放課後、廊下が妙に騒がしいと思ったら、校門の前に他校の不良たちが数人、仲間を連れて乗り込んできた。
校内の不良連中と揉み合いになり、そのうちの一人がみずほに掴みかかろうとした。
「おい、やめろ」
気づいた時には、俺はみずほと不良の間に立っていた。
「今度は誰だよ。また弱そうなのが来たな」
「あんた、俺より強いの?」
俺が余裕の表情で煽ると、不良は殴りかかってきた。だが、それを冷静にかわしてカウンターを放つと、不良は目を丸くして倒れた。
「ちょっとルイ君、大丈夫?」
みずほが心配そうに声をかける。
「大丈夫。ここは俺がなんとかするから、ちょっと離れてて」
俺はいつもの調子で言ったつもりだった。
ところが、倒れた不良が這うようにして顔を上げ、俺を睨みつけて言った。
「ルイ……ルイ? もしかして、お前、中学時代に空手の王者だったあのルイか?」
「へえ、よく知ってるじゃん。でも、なんでそんなこと知ってるんだ?」
「俺はお前に人生をめちゃくちゃにされたんだよ。中学の大会で、お前に負けたんだ。だから今日こそ、お前を倒して俺の本当の強さを証明してやる」
正直、俺は彼のことをまったく覚えていなかった。だが、彼が俺に恨みを持っていることだけは確かだった。
「分かった。やってやるよ」
今度は俺から仕掛けると、不良はたまらず受けてしまった。その後も攻撃を避けながら反撃を続け、ついに彼はその場に崩れ落ちた。

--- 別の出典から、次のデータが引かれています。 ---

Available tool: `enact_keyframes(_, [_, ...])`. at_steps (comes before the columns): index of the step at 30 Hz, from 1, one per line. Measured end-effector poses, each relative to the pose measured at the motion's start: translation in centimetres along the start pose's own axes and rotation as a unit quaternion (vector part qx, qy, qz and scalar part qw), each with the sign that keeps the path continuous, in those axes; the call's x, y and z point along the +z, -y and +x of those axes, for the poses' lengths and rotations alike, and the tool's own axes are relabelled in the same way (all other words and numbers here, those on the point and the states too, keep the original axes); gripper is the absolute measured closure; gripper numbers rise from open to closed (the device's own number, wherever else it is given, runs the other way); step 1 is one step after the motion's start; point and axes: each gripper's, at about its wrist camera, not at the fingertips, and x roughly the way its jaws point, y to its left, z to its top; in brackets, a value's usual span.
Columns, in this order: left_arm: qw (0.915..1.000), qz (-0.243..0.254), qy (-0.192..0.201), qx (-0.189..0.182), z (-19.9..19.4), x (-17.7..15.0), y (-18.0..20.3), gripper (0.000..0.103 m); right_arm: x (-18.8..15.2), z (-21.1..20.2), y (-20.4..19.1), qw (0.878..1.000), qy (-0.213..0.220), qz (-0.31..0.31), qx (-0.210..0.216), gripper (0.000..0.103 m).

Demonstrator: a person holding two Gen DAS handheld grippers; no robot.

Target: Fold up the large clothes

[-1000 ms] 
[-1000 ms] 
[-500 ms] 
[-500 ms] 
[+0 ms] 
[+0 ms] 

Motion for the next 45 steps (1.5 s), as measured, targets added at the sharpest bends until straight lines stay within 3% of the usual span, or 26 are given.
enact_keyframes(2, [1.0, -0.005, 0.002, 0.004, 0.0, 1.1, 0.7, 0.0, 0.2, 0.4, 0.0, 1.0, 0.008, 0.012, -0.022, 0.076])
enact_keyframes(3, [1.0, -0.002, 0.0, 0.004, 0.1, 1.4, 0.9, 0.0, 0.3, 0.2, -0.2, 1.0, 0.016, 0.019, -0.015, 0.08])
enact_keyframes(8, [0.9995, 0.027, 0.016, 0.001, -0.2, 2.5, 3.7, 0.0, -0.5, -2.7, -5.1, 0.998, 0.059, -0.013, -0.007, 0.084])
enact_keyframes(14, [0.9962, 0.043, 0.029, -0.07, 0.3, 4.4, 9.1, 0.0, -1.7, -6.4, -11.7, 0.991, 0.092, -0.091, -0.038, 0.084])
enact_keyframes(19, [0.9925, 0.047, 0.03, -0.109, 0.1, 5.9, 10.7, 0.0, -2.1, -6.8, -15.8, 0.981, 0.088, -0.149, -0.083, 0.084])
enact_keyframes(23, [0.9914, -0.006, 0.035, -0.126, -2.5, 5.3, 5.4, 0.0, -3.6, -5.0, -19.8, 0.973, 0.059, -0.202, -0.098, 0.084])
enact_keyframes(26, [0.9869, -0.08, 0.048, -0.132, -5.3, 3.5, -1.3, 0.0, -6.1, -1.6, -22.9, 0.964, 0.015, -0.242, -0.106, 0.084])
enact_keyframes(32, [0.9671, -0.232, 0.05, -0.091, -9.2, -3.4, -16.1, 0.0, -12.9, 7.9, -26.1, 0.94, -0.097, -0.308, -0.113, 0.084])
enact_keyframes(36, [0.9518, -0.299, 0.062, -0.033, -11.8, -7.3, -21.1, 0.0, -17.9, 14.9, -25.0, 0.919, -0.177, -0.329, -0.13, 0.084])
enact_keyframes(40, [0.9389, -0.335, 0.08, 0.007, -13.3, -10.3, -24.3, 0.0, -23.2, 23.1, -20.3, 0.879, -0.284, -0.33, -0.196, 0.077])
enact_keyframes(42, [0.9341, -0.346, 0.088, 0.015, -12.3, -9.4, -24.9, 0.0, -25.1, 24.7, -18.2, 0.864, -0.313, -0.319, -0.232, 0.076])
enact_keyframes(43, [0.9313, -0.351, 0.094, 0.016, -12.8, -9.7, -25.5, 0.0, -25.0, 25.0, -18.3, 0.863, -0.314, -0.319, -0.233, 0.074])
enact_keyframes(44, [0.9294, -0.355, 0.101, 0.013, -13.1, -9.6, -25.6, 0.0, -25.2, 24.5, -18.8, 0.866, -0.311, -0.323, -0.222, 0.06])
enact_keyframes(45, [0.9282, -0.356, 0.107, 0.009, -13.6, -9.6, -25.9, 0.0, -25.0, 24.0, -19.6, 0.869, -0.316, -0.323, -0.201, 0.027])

周りの生徒たちは誰もが驚愕していた。地味で影が薄いと思っていた俺が、不良を叩きのめしたのだから無理もない。
「この子の前で負けるわけにはいかないんだよ」
俺は振り返ってみずほを見た。
「みずほちゃん、大丈夫だった? 怪我はしてない?」
「私は大丈夫。でも君こそ、面倒なことに巻き込んじゃったみたいでごめんね」
みずほは今にも泣き出しそうな顔で俺を見つめていた。
「ルイ君、守ってくれてありがとう。実はね、私、ルイ君のことが好きだったの」
「え?」
「ずっと言うの我慢してたんだけど、さっきのルイ君がかっこよすぎて、我慢できなくなっちゃった」
俺は嬉しさと驚きで頭の中が真っ白になった。しかし、まだ心の中にモヤモヤが残っていた。
「でもみずほちゃんには、彼氏がいるんじゃないの?」
「え? 彼氏? そんなのいないよ」
「でもこの前、スーツを着た背の高い人と楽しそうに歩いてたじゃないか」
みずほは何かを思い出したように、「ああ、あの日のこと? ルイ君、誤解してるよ。あれは私のお兄ちゃんだよ」と笑った。
「え、お兄ちゃん?」
「もしかして、最近ルイ君が私に冷たいのって、お兄ちゃんを彼氏だと思ってたから?」
「だって、あんなに仲良さそうに歩いてたから……」
真実を知った瞬間、心のモヤモヤは一気に晴れていった。
「勝手に誤解しちゃってごめん。本当は俺も、みずほちゃんのことが好きなんだ」
俺はこのタイミングでようやく告白をした。
「そっか、両思いだったんだね。よかった。これからよろしくね」
こうして俺たちの交際は始まった。高校を卒業し、社会人になってからも関係は順調で、少し前に俺は彼女にプロポーズをし、彼女は受け止めてくれた。
そして今日、俺たちは二人で母校の校庭を散歩しながら、あの日のことを話していた。
あの日、不良に立ち向かう勇気を持てたからこそ、今の俺たちがある。